Stuff you remember easily gets pushed further and further into the future each time you get it right. So after correctly remembering it once, it’ll get scheduled for an hour in the future. Then a day, two days, a week, a month, a year etc.

Once you’ve been studying for a while, there’ll items several years ahead because you remember them so well (e.g. 你好).

Inversely, stuff you forget gets pulled closer towards you in the schedule. So if after a week you’ve forgotten an item, it’ll be rescheduled to be seen again in a day or two. If you forget it again after that gap, it’ll be pulled even closer to give you more chance.

The overall effect is that you spend the most time studying the things you need to spend time on, and less time is wasted on stuff you’ve memorised successfully.

I asked Dr Wozniak about SRS, so, in his own words:

“In short: SRS is NOT BETTER than OTHER SYSTEMS. This is THE ONLY system. This is simply how memory works. Either you do a spaced repetition or you lose a memory trace (or, worse, waste time on unnecessary, or even harmful repetition).”

Why this is great

The applications of this for language learning seem obvious. Put all of your vocab into the SRS system, put some time in each day, and let the software handle the rest.

This may be particularly true for East Asian languages, as characters make nice discrete units to be memorised. And that’s the sort of thing an SRS system does best.

Some caveats

I’ve been singing the praises of SRS up till now, and it is good. But a lot of learners drastically over-estimate what SRS can do when they first find out about it. I was a classic example of this. It’s easy to get into the mindset that all you have to do is mindlessly add things to the system and it it will magically make you learn it.

Apart from the fact that ultimately you still have to put the hours in to memorise stuff (SRS just makes it more efficient), over-adding vocabulary quickly makes doing your reviews tedious and time-consuming. Try to keep the deck trimmed to a minimum unless you really want to put in hours every day.

Also remember that your brain is extremely good at learning in context. A lot of people find, myself included, that even though you can easily remember an item when reviewing it in the SRS system, when it comes to actually use it in real life it’s not so easy. This is why no matter how good your reviewing system is, you’ve still go to get out there and really use a language.

The best SRS software:

Skritter

My personal favourite for studying Chinese and Japanese vocabulary. There’s a subscription charge, but in return you get a lot of automatic, helpful features so you can focus on actual studying.

Anki

The most popular free SRS software. Very customisable and versatile. I got in contact with Damien Elmes, the guy who originally developed Anki:

“I had been studying Japanese on and off, but found it pretty frustrating, as I was forgetting almost as much as I was learning. When a friend introduced me to the concept of spaced repetition, I was blown away by the idea. Suddenly my studies became much more productive, and I felt like I was really retaining things for the first time.
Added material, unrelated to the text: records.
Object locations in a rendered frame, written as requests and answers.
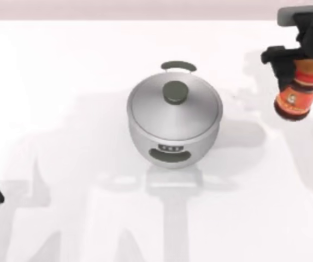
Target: lid knob
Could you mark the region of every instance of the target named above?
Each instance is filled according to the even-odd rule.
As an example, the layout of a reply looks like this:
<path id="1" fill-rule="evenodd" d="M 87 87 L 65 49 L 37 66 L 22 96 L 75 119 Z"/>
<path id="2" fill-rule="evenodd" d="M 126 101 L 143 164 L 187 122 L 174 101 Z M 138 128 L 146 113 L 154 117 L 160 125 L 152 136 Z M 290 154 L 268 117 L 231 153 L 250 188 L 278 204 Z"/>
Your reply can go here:
<path id="1" fill-rule="evenodd" d="M 183 82 L 171 81 L 163 86 L 162 92 L 167 103 L 171 105 L 180 105 L 187 99 L 189 88 Z"/>

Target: label
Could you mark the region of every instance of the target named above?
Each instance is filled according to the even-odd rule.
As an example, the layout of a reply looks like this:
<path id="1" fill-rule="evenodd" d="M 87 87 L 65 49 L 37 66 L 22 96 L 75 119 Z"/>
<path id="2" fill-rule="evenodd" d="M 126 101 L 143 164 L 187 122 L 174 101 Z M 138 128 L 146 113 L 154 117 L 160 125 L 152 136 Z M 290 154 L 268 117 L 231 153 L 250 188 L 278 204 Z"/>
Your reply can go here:
<path id="1" fill-rule="evenodd" d="M 301 93 L 289 85 L 276 97 L 276 102 L 288 114 L 303 115 L 310 110 L 313 104 L 313 92 Z"/>

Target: silver lid
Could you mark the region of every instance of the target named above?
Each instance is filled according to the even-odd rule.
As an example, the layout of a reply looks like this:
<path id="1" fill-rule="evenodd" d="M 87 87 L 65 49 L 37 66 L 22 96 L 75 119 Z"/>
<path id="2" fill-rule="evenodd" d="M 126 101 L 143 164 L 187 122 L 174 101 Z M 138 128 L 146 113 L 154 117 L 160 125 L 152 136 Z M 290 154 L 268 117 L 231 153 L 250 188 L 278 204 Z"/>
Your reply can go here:
<path id="1" fill-rule="evenodd" d="M 143 130 L 164 140 L 195 138 L 222 118 L 218 93 L 190 73 L 166 72 L 145 79 L 134 88 L 128 106 Z"/>

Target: red can
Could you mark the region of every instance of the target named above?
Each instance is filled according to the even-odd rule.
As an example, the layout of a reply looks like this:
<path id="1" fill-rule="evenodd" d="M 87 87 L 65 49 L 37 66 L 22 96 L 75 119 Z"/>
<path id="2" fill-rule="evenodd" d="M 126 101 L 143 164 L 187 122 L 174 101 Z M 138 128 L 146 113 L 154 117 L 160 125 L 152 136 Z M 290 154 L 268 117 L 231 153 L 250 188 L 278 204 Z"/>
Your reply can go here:
<path id="1" fill-rule="evenodd" d="M 297 121 L 307 117 L 313 104 L 313 60 L 297 60 L 294 63 L 295 78 L 282 88 L 274 106 L 284 119 Z"/>

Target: silver pot
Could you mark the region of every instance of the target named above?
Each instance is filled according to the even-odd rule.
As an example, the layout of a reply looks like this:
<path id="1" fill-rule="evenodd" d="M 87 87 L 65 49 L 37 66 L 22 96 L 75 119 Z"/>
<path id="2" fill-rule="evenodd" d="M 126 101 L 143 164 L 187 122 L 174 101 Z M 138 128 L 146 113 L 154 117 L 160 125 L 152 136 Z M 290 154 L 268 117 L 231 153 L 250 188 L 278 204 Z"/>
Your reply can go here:
<path id="1" fill-rule="evenodd" d="M 192 64 L 162 64 L 164 73 L 139 83 L 127 102 L 132 140 L 151 163 L 163 168 L 184 168 L 202 159 L 213 146 L 223 115 L 219 94 L 191 74 Z M 182 68 L 186 72 L 168 72 Z"/>
Anki started out of a desire for particular features that didn’t exist in other flashcard apps, like synchronization between machines and support for automatically entering the reading of Japanese characters. It was initially just a hobby project, and at the time I never imagined I’d one day be working on it full time!”

SuperMemo

This is the original SRS software, designed by Dr Wozniak. The algorithm he has released publicly is actually an old version - the only way to get the latest one is to purchase this program. From Dr Wozniak again:

“As for SuperMemo, my answer is obviously biased, it is the by far the best just because it has been tested and overanalyzed over the years (25 and counting). The amount of work needed for such analysis makes it simpler for other developers to simply use one of the old SuperMemo algorithms, which, you guess, are a bit old .. :)”

LearnObit

Sungho Yahng, the creator of a newer SRS product called LearnObit, got in touch to suggest it as another option for spaced-repetition larning.

“LearnObit is basically a combination of [tree-structure note-taking tools and SRS tools], and the combination of these two concepts is incredibly powerful.”